Using the listing below, set down exactly the lines starting at the line that contains "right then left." and ending at the line that contains "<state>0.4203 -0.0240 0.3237", both included, and no others.

+--

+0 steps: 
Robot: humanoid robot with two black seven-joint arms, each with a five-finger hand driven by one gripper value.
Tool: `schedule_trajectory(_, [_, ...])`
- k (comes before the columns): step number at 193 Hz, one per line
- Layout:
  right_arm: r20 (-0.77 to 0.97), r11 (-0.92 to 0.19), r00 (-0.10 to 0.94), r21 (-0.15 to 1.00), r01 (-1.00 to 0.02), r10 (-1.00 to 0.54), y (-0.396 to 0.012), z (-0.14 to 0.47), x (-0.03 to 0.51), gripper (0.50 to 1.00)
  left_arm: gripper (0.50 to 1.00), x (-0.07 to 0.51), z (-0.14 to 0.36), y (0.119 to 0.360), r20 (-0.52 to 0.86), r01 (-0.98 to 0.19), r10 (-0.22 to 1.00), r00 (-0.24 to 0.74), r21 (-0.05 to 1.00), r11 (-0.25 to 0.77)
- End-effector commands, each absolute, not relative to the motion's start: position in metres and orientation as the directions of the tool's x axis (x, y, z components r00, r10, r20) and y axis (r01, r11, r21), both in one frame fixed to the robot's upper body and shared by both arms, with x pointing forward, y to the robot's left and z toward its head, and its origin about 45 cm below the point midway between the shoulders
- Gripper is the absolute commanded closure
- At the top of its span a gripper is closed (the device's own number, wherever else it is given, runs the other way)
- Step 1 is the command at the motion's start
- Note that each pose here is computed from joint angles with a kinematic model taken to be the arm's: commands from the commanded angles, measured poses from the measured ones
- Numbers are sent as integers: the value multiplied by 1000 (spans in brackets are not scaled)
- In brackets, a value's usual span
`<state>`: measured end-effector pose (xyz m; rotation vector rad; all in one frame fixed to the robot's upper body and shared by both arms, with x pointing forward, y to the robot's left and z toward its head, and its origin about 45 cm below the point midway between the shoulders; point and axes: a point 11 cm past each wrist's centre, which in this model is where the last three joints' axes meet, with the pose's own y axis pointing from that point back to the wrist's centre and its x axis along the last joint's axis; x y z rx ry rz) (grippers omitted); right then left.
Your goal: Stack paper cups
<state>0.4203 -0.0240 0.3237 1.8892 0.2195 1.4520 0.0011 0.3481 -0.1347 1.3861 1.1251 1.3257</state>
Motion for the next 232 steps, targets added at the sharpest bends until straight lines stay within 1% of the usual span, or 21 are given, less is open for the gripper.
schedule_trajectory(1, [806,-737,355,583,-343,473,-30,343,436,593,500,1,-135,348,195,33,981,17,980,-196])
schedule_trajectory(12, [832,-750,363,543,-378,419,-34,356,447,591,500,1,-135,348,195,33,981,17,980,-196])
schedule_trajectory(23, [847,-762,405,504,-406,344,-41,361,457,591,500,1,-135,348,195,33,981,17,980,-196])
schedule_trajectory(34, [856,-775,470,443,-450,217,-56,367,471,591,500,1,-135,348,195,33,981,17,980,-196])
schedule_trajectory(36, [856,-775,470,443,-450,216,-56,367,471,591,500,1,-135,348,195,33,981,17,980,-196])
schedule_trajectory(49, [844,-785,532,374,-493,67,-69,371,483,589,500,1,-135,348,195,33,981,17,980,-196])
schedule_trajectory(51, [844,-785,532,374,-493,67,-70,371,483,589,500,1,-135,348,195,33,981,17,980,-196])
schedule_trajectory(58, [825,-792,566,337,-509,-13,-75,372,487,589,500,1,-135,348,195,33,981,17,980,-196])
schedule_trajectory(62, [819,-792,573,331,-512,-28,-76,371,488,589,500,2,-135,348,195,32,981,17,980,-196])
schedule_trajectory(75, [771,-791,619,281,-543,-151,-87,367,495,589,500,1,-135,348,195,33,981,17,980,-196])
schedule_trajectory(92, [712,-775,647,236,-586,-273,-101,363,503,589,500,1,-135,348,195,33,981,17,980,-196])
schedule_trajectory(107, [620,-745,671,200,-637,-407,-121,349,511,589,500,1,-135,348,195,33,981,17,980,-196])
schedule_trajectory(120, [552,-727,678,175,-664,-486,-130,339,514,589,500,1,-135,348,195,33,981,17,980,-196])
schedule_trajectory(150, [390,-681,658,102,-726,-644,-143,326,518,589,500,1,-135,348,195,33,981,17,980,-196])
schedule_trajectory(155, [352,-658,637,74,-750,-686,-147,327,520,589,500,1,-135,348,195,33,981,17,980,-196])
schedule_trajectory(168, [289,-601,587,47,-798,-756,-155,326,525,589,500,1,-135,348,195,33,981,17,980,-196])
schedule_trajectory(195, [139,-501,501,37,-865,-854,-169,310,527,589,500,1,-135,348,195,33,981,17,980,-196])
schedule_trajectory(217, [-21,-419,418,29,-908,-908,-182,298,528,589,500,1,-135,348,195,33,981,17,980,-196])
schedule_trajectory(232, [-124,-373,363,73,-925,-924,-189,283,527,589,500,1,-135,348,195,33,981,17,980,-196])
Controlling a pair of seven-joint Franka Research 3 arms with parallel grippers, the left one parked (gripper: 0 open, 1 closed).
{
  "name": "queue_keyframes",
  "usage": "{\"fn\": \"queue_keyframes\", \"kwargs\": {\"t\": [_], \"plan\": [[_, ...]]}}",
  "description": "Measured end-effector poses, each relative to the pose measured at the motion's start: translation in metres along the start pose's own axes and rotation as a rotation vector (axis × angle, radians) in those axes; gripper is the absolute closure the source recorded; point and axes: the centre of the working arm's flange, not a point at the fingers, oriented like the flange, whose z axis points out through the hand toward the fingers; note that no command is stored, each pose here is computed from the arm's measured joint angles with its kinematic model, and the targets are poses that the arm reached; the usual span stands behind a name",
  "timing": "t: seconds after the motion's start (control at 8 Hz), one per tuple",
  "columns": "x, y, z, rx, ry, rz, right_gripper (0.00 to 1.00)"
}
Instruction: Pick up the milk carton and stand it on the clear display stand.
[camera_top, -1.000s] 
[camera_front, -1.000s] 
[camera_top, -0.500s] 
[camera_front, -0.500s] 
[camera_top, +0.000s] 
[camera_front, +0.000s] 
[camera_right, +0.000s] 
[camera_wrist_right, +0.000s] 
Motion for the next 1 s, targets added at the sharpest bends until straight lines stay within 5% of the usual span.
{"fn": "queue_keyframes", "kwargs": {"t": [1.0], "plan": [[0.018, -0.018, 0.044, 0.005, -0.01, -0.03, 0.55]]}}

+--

→ **Result of the task**:
`<state>`: measured end-effector pose (xyz m; rotation vector rad; all in one frame fixed to the robot's upper body and shared by both arms, with x pointing forward, y to the robot's left and z toward its head, and its origin about 45 cm below the point midway between the shoulders; point and axes: a point 11 cm past each wrist's centre, which in this model is where the last three joints' axes meet, with the pose's own y axis pointing from that point back to the wrist's centre and its x axis along the last joint's axis; x y z rx ry rz) (grippers omitted); right then left.
Your goal: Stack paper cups
<state>0.4203 -0.0240 0.3237 1.8892 0.2195 1.4520 0.0011 0.3481 -0.1347 1.3861 1.1251 1.3257</state>

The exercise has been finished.